> **DATA EXTRACTS**:

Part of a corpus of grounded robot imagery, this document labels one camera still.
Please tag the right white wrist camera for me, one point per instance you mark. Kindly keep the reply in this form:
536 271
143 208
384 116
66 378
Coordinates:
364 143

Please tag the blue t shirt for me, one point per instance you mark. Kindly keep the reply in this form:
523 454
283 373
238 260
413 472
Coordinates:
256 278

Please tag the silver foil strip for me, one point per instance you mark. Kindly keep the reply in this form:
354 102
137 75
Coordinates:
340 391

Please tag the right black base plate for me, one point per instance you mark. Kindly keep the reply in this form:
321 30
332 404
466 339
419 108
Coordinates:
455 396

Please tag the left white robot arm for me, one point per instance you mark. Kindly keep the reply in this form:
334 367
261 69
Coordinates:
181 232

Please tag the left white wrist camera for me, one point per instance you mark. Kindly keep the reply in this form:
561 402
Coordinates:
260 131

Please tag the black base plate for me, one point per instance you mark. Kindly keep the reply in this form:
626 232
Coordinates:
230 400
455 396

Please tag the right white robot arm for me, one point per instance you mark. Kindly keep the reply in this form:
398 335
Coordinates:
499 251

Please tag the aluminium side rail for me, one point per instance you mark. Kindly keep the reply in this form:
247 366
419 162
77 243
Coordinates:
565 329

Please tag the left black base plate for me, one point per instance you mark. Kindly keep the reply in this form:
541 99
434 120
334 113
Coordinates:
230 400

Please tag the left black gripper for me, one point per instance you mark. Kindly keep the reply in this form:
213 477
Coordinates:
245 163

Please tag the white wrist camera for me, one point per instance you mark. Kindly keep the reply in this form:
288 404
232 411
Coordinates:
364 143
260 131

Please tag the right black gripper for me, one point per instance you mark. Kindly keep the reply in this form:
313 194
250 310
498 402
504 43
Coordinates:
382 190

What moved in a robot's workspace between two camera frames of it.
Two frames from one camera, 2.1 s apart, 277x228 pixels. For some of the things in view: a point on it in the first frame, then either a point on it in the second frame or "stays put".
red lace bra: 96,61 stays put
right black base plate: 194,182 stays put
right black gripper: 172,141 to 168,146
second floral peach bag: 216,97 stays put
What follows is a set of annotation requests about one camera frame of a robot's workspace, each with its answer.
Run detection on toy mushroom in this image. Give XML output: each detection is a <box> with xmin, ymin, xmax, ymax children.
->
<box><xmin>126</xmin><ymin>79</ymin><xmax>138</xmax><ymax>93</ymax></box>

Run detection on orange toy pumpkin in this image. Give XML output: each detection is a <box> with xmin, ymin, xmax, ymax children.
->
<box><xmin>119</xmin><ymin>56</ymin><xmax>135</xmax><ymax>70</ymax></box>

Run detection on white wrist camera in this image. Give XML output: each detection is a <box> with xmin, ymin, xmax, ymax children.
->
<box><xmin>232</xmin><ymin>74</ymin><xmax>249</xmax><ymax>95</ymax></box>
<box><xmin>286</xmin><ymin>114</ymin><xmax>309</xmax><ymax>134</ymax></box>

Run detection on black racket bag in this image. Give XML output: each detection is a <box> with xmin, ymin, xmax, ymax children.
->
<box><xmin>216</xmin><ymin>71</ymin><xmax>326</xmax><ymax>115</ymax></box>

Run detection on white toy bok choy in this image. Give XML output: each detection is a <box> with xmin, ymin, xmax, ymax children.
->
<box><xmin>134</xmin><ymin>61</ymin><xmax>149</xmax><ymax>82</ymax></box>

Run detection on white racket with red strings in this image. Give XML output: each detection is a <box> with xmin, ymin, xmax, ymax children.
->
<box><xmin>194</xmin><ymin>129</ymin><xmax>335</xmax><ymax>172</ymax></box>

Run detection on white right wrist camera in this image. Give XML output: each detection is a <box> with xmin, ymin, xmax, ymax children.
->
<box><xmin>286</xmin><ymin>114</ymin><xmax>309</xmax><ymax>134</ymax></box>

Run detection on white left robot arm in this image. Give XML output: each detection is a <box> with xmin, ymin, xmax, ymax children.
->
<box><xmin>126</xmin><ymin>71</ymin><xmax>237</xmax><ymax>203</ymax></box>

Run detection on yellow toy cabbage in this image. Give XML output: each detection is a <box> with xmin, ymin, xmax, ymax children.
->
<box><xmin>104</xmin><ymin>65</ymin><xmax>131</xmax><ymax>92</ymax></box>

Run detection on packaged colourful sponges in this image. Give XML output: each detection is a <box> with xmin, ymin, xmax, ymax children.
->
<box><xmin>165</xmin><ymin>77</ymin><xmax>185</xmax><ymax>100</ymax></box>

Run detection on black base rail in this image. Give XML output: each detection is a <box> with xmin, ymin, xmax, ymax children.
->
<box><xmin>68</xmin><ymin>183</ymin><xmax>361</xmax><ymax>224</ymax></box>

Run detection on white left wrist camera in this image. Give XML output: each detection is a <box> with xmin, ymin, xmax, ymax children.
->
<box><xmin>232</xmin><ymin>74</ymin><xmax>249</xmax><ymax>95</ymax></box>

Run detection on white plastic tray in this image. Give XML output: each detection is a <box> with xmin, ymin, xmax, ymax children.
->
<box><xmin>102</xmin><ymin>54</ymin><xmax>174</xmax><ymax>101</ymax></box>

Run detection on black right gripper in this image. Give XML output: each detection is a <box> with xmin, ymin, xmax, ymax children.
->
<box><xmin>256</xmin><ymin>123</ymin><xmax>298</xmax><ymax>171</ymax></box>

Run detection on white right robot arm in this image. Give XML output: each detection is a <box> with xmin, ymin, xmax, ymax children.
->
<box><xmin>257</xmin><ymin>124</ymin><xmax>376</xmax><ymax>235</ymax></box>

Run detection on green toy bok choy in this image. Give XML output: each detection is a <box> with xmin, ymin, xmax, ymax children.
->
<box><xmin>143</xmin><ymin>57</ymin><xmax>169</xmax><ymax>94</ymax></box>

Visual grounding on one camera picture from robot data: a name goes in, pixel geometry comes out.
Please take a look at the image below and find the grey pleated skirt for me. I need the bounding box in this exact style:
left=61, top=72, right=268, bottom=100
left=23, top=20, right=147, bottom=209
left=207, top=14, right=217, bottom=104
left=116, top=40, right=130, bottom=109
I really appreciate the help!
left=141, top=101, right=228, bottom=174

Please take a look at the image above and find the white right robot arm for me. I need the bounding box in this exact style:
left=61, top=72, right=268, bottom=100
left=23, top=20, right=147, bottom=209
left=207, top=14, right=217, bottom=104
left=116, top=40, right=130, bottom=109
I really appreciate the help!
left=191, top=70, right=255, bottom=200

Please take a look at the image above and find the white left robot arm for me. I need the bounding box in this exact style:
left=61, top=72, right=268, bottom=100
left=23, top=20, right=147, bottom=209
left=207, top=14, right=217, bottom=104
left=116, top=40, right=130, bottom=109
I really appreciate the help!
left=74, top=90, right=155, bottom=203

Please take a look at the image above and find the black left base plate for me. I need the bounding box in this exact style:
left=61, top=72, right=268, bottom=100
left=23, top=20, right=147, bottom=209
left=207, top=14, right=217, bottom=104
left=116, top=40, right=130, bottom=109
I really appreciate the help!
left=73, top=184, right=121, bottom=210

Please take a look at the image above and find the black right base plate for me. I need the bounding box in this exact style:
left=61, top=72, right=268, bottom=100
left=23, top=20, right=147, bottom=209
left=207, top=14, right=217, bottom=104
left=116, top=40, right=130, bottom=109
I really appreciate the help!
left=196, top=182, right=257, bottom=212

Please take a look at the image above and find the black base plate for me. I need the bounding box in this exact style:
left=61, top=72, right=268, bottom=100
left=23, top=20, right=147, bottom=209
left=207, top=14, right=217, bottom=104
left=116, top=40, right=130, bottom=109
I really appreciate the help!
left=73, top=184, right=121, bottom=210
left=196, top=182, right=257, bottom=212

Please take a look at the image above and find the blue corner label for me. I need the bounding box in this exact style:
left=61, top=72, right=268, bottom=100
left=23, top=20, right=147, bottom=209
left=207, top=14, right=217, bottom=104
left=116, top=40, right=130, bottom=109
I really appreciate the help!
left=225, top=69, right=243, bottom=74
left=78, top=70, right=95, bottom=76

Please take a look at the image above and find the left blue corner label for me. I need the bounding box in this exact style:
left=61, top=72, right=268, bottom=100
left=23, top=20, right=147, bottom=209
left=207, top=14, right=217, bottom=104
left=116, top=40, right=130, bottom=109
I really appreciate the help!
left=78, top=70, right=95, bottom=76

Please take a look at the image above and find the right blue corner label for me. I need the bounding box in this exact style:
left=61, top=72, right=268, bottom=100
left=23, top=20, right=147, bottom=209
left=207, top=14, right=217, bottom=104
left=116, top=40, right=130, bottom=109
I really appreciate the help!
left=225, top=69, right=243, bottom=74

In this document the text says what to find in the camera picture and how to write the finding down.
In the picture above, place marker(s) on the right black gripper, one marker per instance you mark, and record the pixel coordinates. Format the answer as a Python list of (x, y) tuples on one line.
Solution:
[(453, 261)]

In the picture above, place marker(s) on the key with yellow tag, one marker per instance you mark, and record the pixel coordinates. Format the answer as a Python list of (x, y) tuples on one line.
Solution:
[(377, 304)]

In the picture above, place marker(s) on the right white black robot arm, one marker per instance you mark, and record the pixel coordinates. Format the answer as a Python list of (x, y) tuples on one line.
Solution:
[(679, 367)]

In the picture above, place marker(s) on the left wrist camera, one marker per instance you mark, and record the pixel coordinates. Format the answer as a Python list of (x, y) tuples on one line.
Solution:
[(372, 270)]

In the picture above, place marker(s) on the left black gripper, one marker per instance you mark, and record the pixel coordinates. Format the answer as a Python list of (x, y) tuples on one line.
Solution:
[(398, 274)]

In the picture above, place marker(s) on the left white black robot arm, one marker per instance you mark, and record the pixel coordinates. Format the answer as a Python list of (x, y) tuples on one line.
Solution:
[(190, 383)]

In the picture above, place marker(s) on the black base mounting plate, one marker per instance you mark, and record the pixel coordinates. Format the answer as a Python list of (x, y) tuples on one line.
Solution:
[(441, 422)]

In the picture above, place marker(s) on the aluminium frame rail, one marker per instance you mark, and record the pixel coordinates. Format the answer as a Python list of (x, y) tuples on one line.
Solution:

> **WHAT TO WORK ON**: If a line in the records contains the word "from", copy it out.

> **YOUR RESPONSE**:
Two frames from one camera, 2.1 s apart, 277x228 pixels. For some of the things in view: a point on it in the first frame, then either a point on it in the second frame or "stays put".
Visual grounding on one camera picture from robot data: a name goes in, pixel geometry comes out.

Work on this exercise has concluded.